Software, Work

Generating corporate welfare through enterprise software

It is always good to have someone on the inside and therefore service software companies often go to great lengths to woo potential champions within large organisations. That’s the way things are but there is an interesting phenomena that takes this too far and I call it “corporate welfare”.

Companies often like to tote how configurable and adaptable their software is. By using just a few web screens or maybe a set of configuration files you can make the software do whatever you want. How convenient! Or rather how convenient for the suppliers. How many of you have ever had a burning desire to tinker with your email system setup, or your bug tracker’s workflow or the permissions of your project management software.
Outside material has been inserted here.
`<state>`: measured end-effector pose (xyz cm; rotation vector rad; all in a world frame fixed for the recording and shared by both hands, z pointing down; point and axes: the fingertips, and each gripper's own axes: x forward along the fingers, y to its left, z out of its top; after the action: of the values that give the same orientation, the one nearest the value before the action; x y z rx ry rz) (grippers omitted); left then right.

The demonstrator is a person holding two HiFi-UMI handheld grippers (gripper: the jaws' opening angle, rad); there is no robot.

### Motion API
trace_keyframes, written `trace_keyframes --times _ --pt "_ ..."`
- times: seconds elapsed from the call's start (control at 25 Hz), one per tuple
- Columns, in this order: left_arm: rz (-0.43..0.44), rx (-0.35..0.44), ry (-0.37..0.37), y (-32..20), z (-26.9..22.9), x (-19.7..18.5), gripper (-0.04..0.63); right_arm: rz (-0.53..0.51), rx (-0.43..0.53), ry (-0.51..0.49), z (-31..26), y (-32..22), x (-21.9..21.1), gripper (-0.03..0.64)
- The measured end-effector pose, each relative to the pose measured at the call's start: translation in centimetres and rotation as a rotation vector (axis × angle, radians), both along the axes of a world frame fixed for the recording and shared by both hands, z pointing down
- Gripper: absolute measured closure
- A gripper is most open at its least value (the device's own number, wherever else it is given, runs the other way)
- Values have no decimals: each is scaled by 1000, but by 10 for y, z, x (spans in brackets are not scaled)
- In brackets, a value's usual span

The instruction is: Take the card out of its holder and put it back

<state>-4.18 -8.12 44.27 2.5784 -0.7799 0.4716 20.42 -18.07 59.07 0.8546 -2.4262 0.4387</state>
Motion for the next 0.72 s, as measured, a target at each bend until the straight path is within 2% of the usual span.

Probably no-one except the product champion who argued for the software to be introduced in the first place. In fact the champion’s role in the company is now predicated on their expertise with the existing solution. What incentive do they have to replace or review “their” section of infrastructure? Their salary is now based on how effective their relationship is with their supplier.

In fact I don’t think it is uncommon for people changes to precede changes in software providers. Someone has to take over the champion’s job of massaging the product and without the massive personal commitment to it finds the job cumbersome and undesirable, sparking the search for solutions.

My argument would be that if you cannot primarily use a solution out of the box then you are better off not using it. If you have a business process that requires a lot of gnarly configuration and bespoke software work then the greater value is in simplifying the business process rather than recreating in software.

In my view complex or whitebox products are more about capturing customers than serving them and that goes from SAP down to JIRA.